→ **Goal of the exercise**:
Please write the listing below out again exactly, leaving every picture behind.

/---

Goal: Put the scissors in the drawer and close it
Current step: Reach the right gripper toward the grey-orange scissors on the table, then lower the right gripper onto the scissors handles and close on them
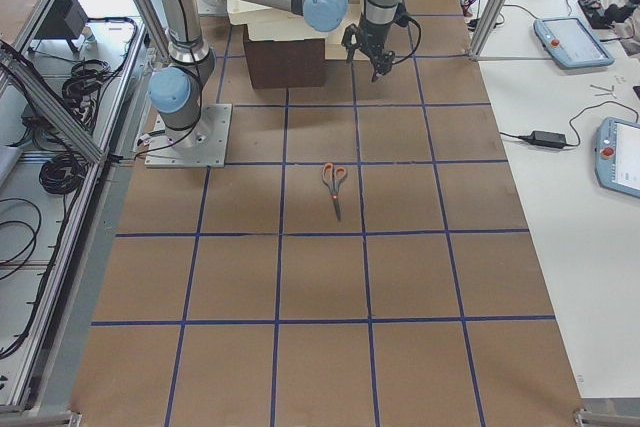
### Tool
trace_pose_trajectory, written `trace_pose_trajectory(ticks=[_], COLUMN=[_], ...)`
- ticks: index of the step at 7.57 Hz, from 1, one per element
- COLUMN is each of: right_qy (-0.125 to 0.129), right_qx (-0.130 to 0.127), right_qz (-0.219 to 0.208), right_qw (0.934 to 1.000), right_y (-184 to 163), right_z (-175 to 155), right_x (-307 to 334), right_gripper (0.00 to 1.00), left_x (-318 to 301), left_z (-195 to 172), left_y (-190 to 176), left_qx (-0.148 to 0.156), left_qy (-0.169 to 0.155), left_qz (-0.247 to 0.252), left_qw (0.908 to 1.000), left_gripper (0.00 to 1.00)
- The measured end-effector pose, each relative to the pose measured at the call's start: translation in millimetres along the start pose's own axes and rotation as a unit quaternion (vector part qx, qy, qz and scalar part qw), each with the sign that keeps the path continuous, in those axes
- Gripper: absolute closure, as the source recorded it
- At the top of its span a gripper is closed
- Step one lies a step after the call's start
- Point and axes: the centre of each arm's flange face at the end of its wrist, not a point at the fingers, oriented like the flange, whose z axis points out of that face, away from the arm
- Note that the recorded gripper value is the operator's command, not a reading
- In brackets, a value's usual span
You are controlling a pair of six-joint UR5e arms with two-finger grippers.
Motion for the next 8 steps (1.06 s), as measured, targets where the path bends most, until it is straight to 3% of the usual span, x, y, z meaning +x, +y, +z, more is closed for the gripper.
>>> trace_pose_trajectory(ticks=[2,3,5,8], right_qy=[-0.003,0.013,0.045,0.089], right_qx=[0.008,0.013,0.017,0.010], right_qz=[-0.091,-0.150,-0.251,-0.358], right_qw=[0.9958,0.9885,0.9667,0.9295], right_y=[58.6,84.2,130.6,163.9], right_z=[47.7,69.2,119.2,188.5], right_x=[31.1,42.9,50.4,32.6], right_gripper=[0.06,0.06,0.05,0.05], left_x=[0.0,0.0,0.1,0.1], left_z=[0.1,0.1,0.1,0.1], left_y=[0.0,0.0,0.1,0.1], left_qx=[0.000,0.000,0.000,0.000], left_qy=[0.000,0.000,0.000,0.000], left_qz=[0.000,-0.001,0.000,0.000], left_qw=[1.0000,1.0000,1.0000,1.0000], left_gripper=[0.00,0.00,0.00,0.00])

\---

→ **Answer for this exercise**:
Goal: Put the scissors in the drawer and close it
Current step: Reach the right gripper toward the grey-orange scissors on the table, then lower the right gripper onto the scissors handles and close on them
### Tool
trace_pose_trajectory, written `trace_pose_trajectory(ticks=[_], COLUMN=[_], ...)`
- ticks: index of the step at 7.57 Hz, from 1, one per element
- COLUMN is each of: right_qy (-0.125 to 0.129), right_qx (-0.130 to 0.127), right_qz (-0.219 to 0.208), right_qw (0.934 to 1.000), right_y (-184 to 163), right_z (-175 to 155), right_x (-307 to 334), right_gripper (0.00 to 1.00), left_x (-318 to 301), left_z (-195 to 172), left_y (-190 to 176), left_qx (-0.148 to 0.156), left_qy (-0.169 to 0.155), left_qz (-0.247 to 0.252), left_qw (0.908 to 1.000), left_gripper (0.00 to 1.00)
- The measured end-effector pose, each relative to the pose measured at the call's start: translation in millimetres along the start pose's own axes and rotation as a unit quaternion (vector part qx, qy, qz and scalar part qw), each with the sign that keeps the path continuous, in those axes
- Gripper: absolute closure, as the source recorded it
- At the top of its span a gripper is closed
- Step one lies a step after the call's start
- Point and axes: the centre of each arm's flange face at the end of its wrist, not a point at the fingers, oriented like the flange, whose z axis points out of that face, away from the arm
- Note that the recorded gripper value is the operator's command, not a reading
- In brackets, a value's usual span
You are controlling a pair of six-joint UR5e arms with two-finger grippers.
Motion for the next 8 steps (1.06 s), as measured, targets where the path bends most, until it is straight to 3% of the usual span, x, y, z meaning +x, +y, +z, more is closed for the gripper.
>>> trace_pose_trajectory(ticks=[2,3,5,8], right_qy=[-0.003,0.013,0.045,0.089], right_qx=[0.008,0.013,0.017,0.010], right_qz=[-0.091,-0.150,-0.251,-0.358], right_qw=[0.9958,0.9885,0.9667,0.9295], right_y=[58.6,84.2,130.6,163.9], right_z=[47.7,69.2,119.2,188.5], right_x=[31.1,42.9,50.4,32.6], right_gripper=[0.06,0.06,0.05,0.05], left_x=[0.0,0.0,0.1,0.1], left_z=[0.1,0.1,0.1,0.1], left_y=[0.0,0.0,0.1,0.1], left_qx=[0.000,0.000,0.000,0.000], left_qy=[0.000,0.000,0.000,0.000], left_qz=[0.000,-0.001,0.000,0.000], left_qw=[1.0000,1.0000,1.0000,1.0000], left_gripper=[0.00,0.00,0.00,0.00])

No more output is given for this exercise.